Democratic Transition and Consolidation in Spain, Portugal and Greece

Bulgarian Historical Review, 53 (2025), No. 1, pp. 116-144
DOI: https://doi.org/10.71069/BHR1.25.ZJ05

Zoran R. Jovović

Zoran R. Jovović, MSc, PhD student - Faculty of Philosophy, University of Montenegro, Danila Bojovića bb, ME-81400 Nikšić, Montenegro, E-mail: jovoviczoran70@gmail.com


Abstract: By transitioning to democracy in the 1970s, Spain, Portugal, and Greece aligned themselves with what Samuel P. Huntington described as the “third wave of democratization.” To interpret and explain the historical simultaneity of democratic transitions in Spanish, Portuguese, and Greek societies, this article approaches the issue through a comparative lens.
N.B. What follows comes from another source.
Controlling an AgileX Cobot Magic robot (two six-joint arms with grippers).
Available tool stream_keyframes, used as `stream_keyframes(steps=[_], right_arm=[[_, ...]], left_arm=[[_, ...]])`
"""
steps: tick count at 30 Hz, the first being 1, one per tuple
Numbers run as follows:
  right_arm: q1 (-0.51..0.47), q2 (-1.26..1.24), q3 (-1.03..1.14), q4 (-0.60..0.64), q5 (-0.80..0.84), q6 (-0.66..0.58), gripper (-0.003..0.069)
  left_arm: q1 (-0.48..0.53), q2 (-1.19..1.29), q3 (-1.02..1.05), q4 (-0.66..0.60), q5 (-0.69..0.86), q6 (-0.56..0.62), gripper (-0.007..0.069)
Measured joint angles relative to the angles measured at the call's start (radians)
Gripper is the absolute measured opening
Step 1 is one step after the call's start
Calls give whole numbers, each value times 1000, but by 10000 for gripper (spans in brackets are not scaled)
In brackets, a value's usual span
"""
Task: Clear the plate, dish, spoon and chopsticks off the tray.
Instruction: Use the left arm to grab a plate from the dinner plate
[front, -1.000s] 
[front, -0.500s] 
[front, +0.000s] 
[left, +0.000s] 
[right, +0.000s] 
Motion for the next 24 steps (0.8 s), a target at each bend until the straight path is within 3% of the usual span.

It examines how specific political and other domestic actors – political parties, leaders, movements, as well as external ones, such as the EU and NATO – have influenced democratic politics and contributed to the consolidation of governance systems in Spain, Portugal, and Greece. The article argues that the democratic transitions in Southern Europe were swift and successful. They represented a direct leap, in the 1970s, from the (semi)periphery to the core of the global system (independent states with consolidated democracies). This study considers the existing scholarly output on the memory of democratic transitions and the political dynamics centered on this past in Spanish, Portuguese, and Greek societies. In addition, it provides an original comparative analysis and identifies both shared characteristics and distinct specificities of these processes in the societies and states of Southern Europe.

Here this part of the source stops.